Sebelumnya, dalam rilis resmi, Kajati Sumsel Dr. Ketut Sumedana menjelaskan bahwa perkara ini bermula dari pengajuan kredit investasi kebun inti dan plasma oleh PT BSS pada tahun 2011, dengan nilai mencapai Rp760,856 miliar.
Dua tahun kemudian, WS yang juga menjabat sebagai Direktur PT SAL kembali mengajukan kredit investasi pembangunan kebun kelapa sawit senilai Rp677 miliar ke kantor pusat salah satu bank plat merah di Jakarta.
Hasil penyidikan mengungkap modus manipulatif yang dilakukan WS bersama pihak terkait, dengan memasukkan data dan dokumen fiktif dalam memorandum analisa kredit.
Fakta penyidikan menunjukkan, dugaan banyaknya persyaratan kredit yang tidak terpenuhi, mulai dari agunan yang tidak layak hingga kebun plasma yang tak terealisasi.
Tidak berhenti di situ, PT BSS juga mendapatkan tambahan fasilitas kredit pembangunan pabrik minyak kelapa sawit (PMKS) dan kredit modal kerja dengan total plafon mencapai Rp862,2 miliar.
Sedangkan PT SAL memperoleh fasilitas kredit hingga Rp900,6 miliar. Kini seluruh fasilitas tersebut berstatus macet total (kolektabilitas 5).

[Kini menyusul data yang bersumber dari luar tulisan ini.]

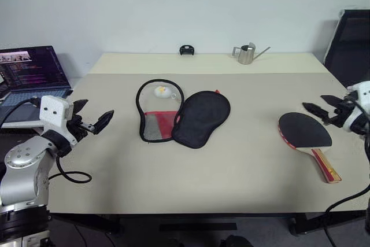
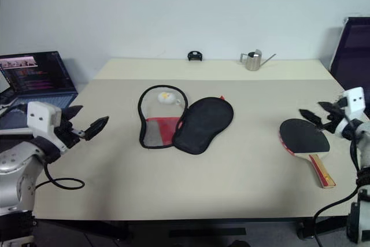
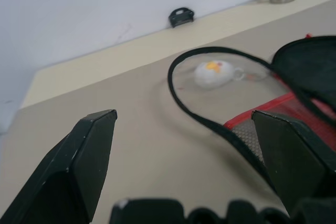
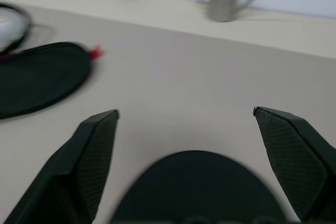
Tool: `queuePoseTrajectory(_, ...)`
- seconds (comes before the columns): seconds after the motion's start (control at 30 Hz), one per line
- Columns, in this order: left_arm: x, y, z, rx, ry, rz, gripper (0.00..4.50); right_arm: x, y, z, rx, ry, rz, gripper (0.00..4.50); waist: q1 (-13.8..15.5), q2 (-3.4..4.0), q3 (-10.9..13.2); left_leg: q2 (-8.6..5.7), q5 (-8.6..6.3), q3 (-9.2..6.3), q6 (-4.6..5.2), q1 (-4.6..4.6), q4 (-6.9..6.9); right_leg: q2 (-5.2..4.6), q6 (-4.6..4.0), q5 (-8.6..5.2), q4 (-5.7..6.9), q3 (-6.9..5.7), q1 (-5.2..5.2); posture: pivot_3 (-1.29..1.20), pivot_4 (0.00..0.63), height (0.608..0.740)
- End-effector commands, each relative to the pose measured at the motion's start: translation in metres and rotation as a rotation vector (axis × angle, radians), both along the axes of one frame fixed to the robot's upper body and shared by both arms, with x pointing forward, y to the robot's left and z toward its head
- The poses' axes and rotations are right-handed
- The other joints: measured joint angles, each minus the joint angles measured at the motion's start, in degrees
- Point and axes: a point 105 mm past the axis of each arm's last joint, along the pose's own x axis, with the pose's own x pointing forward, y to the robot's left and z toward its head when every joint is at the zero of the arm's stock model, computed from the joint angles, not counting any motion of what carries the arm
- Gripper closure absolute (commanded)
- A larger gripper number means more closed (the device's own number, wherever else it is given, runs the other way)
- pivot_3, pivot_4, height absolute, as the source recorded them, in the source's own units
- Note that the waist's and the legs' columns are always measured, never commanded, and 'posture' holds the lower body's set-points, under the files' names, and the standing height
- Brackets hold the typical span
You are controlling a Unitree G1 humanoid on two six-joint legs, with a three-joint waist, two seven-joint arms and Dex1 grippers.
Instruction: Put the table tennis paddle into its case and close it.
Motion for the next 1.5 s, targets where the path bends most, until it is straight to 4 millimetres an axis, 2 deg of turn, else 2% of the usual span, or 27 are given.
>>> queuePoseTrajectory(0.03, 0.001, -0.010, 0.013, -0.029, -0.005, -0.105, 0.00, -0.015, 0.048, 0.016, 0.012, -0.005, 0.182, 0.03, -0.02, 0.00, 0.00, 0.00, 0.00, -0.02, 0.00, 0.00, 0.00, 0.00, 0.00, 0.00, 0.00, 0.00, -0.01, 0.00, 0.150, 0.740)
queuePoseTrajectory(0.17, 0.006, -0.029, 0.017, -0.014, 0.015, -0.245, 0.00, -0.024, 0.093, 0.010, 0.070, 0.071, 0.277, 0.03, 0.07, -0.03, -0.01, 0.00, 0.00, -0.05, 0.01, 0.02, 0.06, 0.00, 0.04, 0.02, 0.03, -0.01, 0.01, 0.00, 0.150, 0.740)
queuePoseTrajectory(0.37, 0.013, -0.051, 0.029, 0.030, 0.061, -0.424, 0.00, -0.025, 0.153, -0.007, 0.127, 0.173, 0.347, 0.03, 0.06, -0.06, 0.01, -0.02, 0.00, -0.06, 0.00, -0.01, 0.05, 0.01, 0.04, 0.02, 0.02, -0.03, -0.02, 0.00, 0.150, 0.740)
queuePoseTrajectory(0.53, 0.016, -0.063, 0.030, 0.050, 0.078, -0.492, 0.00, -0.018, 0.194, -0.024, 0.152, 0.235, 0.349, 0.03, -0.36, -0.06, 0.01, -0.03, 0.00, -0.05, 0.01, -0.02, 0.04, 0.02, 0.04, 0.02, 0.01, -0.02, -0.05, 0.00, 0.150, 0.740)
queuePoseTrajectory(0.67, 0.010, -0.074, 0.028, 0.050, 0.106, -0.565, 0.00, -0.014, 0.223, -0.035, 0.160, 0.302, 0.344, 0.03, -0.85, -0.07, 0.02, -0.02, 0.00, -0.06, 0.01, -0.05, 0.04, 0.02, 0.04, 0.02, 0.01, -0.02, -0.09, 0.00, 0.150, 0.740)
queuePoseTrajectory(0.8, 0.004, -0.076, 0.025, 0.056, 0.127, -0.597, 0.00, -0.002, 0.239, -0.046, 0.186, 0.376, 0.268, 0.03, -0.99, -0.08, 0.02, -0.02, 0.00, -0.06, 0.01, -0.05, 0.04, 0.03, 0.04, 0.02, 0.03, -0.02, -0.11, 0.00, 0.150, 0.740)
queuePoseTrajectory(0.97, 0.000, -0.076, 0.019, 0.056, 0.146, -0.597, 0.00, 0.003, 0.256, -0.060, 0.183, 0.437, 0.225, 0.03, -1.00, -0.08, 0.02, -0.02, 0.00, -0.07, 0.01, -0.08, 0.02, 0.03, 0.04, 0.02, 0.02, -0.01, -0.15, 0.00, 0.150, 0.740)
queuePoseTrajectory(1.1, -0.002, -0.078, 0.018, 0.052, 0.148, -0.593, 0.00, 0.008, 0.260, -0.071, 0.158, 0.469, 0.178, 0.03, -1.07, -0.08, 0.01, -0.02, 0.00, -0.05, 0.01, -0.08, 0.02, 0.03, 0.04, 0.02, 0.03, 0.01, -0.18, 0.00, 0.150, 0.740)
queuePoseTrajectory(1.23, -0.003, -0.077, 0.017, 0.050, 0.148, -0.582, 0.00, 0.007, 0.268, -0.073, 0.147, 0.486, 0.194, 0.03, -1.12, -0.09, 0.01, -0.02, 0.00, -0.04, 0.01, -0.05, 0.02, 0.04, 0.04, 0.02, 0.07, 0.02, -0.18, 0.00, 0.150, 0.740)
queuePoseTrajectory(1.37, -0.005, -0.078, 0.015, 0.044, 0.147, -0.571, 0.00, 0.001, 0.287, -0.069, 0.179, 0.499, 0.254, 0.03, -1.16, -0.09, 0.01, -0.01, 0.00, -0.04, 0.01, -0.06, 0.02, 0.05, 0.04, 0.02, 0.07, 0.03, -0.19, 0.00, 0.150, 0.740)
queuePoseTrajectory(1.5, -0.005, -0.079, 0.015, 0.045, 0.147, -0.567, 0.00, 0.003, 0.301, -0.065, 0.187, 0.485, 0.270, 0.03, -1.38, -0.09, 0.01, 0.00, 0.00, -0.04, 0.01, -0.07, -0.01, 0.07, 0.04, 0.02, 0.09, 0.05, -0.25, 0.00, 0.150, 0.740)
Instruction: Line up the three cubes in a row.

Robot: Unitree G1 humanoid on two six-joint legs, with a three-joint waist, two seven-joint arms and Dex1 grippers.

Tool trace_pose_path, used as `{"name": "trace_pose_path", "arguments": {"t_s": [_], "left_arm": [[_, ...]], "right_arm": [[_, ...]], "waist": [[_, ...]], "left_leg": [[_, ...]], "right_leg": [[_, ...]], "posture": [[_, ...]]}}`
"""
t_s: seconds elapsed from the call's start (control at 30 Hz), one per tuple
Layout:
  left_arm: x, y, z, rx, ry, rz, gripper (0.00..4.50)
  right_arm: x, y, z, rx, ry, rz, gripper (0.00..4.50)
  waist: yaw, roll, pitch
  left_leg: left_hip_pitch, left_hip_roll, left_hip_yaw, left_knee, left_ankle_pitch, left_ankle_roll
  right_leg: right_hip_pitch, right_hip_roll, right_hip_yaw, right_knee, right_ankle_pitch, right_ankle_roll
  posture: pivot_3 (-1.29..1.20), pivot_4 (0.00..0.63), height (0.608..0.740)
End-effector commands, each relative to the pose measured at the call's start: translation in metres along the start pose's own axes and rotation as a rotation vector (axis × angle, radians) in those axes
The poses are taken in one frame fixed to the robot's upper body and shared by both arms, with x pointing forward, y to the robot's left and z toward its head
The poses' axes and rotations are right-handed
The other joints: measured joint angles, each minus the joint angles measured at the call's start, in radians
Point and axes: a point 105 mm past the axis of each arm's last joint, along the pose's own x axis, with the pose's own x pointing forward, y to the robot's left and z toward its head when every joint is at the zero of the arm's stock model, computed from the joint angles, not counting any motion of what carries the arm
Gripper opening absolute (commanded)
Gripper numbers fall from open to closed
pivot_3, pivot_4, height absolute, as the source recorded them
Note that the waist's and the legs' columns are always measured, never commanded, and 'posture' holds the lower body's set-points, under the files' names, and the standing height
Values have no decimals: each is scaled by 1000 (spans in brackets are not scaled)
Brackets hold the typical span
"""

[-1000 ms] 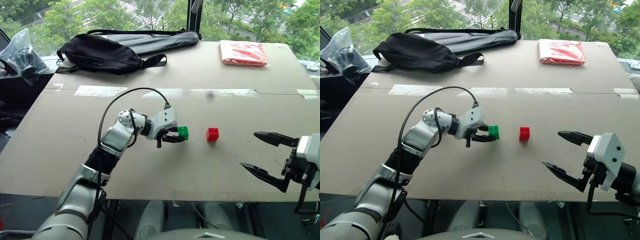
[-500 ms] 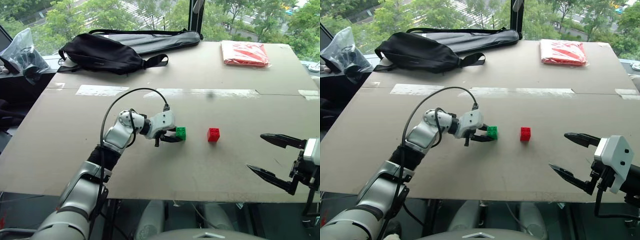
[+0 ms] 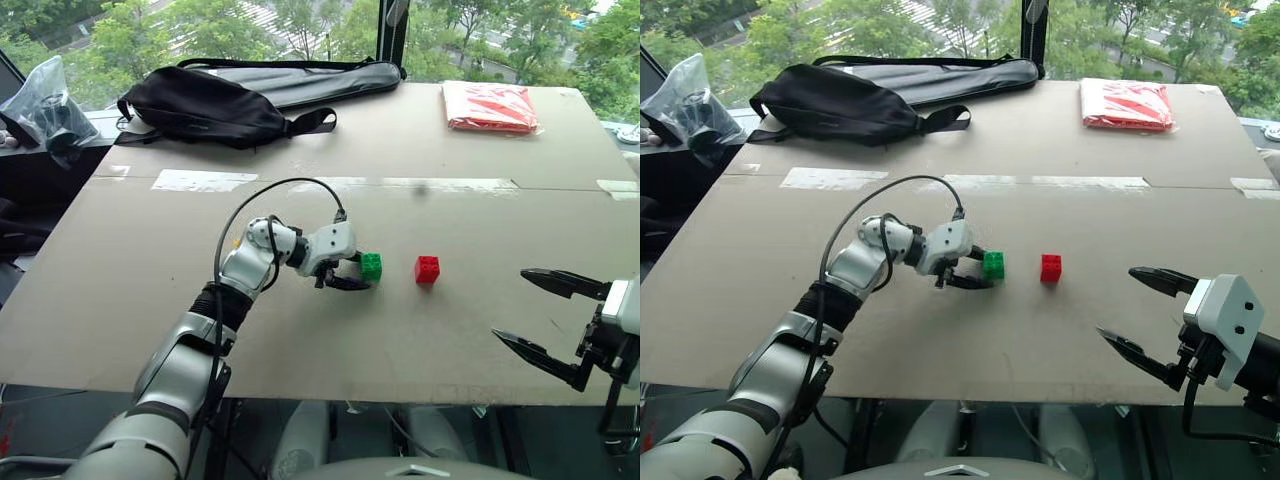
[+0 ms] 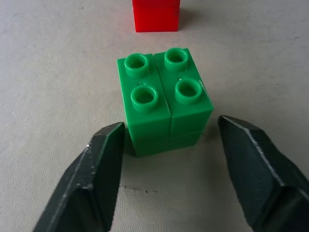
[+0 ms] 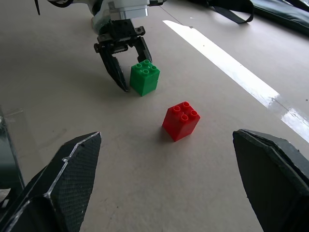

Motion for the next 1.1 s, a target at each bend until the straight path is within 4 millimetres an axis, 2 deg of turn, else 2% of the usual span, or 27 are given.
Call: {"name": "trace_pose_path", "arguments": {"t_s": [0.03, 0.2, 0.3, 0.37, 0.47, 0.6, 0.73, 0.87, 1.1], "left_arm": [[-14, 0, 12, 21, -42, 19, 4363], [-56, -7, 30, -53, -102, 123, 4363], [-92, -11, 33, -135, -147, 276, 4363], [-115, -7, 29, -205, -147, 425, 4363], [-152, -4, 9, -309, -104, 670, 4363], [-180, -17, -14, -467, -100, 804, 4363], [-187, -30, -33, -518, -27, 806, 4363], [-186, -34, -45, -527, 21, 818, 4363], [-170, -31, -64, -470, 13, 851, 4363]], "right_arm": [[0, 1, 9, -45, -20, -5, 4500], [5, 2, 12, -42, -50, 21, 4500], [10, 3, 14, -42, -73, 57, 4500], [13, 3, 14, -41, -80, 79, 4500], [19, 1, 13, -43, -98, 109, 4500], [26, 1, 15, -43, -123, 137, 4500], [30, 4, 16, -49, -136, 178, 4500], [29, 5, 14, -61, -120, 204, 4500], [29, 4, 14, -66, -119, 187, 4500]], "waist": [[-3, 0, 0], [-8, 0, 0], [-5, 1, 0], [-7, 1, 0], [-3, 1, 0], [2, 1, 0], [2, 1, 0], [4, 1, 0], [2, 1, 0]], "left_leg": [[0, 0, 0, 0, 0, 0], [0, 2, 0, 0, 0, 0], [0, 2, 0, 0, 0, 0], [1, 3, 1, 0, 0, 0], [1, 3, -1, 0, 0, 0], [1, 2, 0, 0, 0, 0], [1, 2, -1, -1, 0, 0], [1, 2, -1, -1, 0, 0], [1, 2, 0, -1, 0, 0]], "right_leg": [[0, 0, 0, 0, 0, 0], [0, 0, 1, 0, 0, 0], [0, 0, 0, 0, 0, 0], [0, -1, 1, 0, 0, 0], [0, -1, 0, 0, 0, 0], [0, -1, 0, 0, 0, 0], [0, -2, 0, -1, 0, 0], [0, -2, -1, 0, 0, 0], [0, -3, 0, -1, 0, 0]], "posture": [[0, 150, 740], [0, 150, 740], [0, 150, 740], [0, 150, 740], [0, 150, 740], [0, 150, 740], [0, 150, 740], [0, 150, 740], [0, 150, 740]]}}
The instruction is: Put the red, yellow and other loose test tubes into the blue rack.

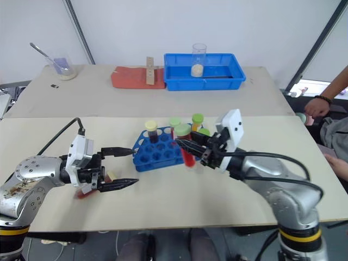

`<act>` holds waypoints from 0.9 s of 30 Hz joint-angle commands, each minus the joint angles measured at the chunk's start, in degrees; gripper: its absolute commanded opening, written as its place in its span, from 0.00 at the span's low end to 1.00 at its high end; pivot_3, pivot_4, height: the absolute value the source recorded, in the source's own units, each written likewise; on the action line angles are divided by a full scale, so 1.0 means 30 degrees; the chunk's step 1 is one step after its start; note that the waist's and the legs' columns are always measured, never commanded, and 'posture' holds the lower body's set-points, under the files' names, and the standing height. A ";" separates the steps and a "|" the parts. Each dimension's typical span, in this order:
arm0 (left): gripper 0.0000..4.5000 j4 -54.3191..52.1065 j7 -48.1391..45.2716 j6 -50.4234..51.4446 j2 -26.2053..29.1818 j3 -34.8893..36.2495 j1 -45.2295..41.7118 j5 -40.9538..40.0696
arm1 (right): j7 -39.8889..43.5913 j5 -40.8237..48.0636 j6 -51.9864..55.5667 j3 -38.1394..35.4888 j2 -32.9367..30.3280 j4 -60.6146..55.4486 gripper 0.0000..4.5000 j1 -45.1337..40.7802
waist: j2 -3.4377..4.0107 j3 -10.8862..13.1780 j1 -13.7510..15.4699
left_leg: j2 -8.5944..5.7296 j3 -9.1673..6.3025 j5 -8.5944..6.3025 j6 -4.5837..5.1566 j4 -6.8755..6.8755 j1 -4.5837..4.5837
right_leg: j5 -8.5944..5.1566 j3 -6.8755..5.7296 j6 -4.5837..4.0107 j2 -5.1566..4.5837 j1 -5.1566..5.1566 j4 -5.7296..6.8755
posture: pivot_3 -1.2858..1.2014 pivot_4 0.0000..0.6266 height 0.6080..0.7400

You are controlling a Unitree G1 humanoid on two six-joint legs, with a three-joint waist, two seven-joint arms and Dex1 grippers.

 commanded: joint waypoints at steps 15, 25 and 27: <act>1.00 -0.1814 0.0784 0.0969 0.0253 0.0369 -0.0356 -0.1434 | -0.1031 -0.8888 -0.9527 0.2592 0.4932 0.5951 0.23 0.0204 | 0.0000 0.0000 0.0005 | 0.0002 0.0000 0.0001 -0.0003 -0.0001 0.0024 | 0.0001 -0.0001 -0.0032 0.0001 0.0010 0.0034 | 0.52 0.24 1.00; 1.00 -0.2175 0.1494 0.1722 0.0201 0.0400 -0.0415 -0.1933 | -0.1199 -1.0057 -1.0556 0.2842 0.5759 0.6764 0.23 0.0738 | 0.0001 0.0000 -0.0024 | 0.0005 0.0000 0.0001 -0.0003 -0.0001 0.0061 | -0.0015 -0.0002 -0.0056 0.0006 0.0017 0.0074 | 0.52 0.24 1.00; 1.00 -0.2189 0.1648 0.1868 0.0240 0.0410 -0.0454 -0.2037 | -0.1108 -1.0152 -1.0703 0.2950 0.5862 0.6685 0.23 0.0894 | 0.0000 0.0000 -0.0021 | 0.0004 0.0001 0.0001 -0.0003 -0.0001 0.0060 | -0.0015 -0.0002 -0.0056 0.0005 0.0018 0.0074 | 0.52 0.24 1.00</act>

Asisten Pidana Khusus (Aspidsus) Kejati Sumsel, Dr. Adhryansyah SH MH, menambahkan bahwa proses penyidikan kasus ini telah melibatkan lebih dari seratus saksi dan pengumpulan dokumen dalam jumlah besar.
“Dari hasil penyidikan, ditetapkan enam tersangka utama, yaitu WS, MS, DO, ED, ML, dan RA. Mereka diduga kuat melanggar Pasal 2 ayat (1) dan Pasal 3 jo Pasal 18 UU Nomor 31 Tahun 1999 tentang Pemberantasan Tindak Pidana Korupsi, sebagaimana diubah dengan UU Nomor 20 Tahun 2001, serta Pasal 55 ayat (1) ke-1 dan Pasal 64 KUHP,” tegas Adhryansyah.
Dengan pemeriksaan lanjutan ini, Kejati Sumsel memastikan penanganan kasus kredit macet triliunan rupiah tersebut akan terus berjalan hingga seluruh pihak yang bertanggung jawab dapat dimintai pertanggungjawaban hukum secara tuntas.